_Work request_
Determine the number of lines in the data below that contain the string "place", and respond with that number alone.

^^^^^^^^

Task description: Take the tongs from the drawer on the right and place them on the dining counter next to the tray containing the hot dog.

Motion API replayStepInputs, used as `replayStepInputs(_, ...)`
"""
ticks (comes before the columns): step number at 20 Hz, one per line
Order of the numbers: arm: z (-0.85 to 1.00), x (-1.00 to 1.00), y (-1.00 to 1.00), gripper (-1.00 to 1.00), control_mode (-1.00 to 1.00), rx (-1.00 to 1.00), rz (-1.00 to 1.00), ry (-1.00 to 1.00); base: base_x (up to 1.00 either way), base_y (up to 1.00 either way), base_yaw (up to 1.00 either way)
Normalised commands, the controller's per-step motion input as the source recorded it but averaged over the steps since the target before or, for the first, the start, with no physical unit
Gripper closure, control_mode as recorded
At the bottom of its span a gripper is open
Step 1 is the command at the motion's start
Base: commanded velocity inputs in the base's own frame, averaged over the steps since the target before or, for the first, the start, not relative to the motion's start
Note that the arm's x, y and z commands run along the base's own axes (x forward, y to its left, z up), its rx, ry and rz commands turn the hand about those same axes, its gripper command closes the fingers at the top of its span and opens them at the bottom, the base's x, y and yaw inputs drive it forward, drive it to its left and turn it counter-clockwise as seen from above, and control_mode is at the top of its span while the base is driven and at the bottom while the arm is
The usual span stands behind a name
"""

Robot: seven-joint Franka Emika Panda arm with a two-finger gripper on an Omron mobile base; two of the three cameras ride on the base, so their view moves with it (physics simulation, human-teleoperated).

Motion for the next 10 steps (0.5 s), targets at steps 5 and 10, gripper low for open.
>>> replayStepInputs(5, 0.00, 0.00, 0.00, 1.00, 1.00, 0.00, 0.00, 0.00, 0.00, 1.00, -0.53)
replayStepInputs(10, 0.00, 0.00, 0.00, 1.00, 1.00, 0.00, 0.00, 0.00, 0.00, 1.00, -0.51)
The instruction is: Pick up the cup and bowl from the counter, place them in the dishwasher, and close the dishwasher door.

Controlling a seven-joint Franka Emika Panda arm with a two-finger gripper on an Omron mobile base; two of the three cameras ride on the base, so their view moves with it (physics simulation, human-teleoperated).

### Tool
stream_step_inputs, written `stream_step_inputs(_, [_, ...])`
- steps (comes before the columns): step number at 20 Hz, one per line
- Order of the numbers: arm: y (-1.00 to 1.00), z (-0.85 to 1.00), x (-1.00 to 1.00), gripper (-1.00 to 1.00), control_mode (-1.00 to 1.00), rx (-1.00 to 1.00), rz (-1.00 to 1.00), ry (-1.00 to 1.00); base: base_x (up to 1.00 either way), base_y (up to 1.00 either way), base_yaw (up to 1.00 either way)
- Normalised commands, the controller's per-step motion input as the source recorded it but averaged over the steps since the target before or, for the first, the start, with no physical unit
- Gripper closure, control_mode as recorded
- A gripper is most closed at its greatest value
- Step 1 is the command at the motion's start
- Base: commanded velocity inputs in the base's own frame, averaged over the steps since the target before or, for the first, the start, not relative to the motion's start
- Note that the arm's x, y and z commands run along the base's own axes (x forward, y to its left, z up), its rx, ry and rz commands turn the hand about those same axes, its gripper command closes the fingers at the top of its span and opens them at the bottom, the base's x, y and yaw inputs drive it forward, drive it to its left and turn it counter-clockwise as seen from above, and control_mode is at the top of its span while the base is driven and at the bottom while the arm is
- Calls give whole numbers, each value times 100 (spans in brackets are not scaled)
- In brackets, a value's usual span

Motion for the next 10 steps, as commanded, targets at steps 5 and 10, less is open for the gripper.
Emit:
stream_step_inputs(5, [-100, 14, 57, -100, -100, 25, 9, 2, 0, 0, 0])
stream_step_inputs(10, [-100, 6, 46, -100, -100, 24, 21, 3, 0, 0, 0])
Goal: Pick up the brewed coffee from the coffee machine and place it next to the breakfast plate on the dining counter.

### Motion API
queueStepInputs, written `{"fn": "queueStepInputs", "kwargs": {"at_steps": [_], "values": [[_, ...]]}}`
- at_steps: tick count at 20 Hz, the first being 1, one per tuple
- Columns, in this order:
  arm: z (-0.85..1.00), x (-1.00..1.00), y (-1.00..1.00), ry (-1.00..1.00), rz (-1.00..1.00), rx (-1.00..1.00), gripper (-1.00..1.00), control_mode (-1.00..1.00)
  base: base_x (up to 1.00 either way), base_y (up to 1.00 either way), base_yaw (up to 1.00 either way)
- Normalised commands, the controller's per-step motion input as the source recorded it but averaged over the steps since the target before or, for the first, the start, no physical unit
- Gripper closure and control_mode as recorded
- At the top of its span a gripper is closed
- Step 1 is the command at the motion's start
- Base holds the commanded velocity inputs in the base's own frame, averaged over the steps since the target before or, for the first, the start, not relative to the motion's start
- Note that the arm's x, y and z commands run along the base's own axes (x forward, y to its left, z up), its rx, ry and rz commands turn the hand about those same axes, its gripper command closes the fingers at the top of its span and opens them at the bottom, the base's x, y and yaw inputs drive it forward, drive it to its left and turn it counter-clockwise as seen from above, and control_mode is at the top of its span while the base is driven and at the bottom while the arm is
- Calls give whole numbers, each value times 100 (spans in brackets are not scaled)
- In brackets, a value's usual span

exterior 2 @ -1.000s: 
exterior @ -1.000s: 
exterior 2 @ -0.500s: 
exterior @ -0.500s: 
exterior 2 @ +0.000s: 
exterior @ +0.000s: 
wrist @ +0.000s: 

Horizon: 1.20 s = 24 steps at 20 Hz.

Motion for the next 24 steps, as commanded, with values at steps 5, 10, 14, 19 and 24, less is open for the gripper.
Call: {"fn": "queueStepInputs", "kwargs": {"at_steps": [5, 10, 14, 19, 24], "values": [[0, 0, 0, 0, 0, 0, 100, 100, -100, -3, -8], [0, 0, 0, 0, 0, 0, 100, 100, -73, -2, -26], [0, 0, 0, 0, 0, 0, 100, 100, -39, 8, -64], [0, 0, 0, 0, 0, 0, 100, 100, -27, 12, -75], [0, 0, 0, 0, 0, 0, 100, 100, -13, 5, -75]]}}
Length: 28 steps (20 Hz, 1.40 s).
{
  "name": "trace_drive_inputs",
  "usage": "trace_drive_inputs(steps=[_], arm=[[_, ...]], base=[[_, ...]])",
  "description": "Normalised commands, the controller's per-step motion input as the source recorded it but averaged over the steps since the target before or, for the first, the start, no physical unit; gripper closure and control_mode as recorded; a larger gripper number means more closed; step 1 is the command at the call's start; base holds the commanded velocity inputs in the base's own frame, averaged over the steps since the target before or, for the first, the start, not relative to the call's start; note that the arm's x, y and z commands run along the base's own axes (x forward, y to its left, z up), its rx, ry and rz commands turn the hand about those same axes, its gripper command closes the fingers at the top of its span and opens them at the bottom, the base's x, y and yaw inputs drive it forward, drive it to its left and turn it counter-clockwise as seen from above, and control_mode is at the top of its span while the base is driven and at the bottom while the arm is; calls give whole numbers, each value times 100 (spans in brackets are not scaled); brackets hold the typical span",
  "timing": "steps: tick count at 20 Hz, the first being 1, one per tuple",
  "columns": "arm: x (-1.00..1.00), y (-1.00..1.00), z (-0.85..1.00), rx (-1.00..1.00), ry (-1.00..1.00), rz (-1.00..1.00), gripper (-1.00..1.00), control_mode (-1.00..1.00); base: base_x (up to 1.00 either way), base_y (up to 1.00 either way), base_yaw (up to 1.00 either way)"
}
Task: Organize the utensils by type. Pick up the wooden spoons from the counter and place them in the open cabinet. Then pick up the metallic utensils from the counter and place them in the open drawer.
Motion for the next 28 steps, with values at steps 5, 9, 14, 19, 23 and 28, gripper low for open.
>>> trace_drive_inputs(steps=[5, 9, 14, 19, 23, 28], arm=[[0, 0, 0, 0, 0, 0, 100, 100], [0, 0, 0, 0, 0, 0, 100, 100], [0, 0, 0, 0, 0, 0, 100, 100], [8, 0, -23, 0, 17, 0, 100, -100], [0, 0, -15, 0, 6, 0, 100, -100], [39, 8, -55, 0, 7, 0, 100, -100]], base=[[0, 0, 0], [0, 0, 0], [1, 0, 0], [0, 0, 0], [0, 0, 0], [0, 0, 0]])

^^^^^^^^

_Output below_
4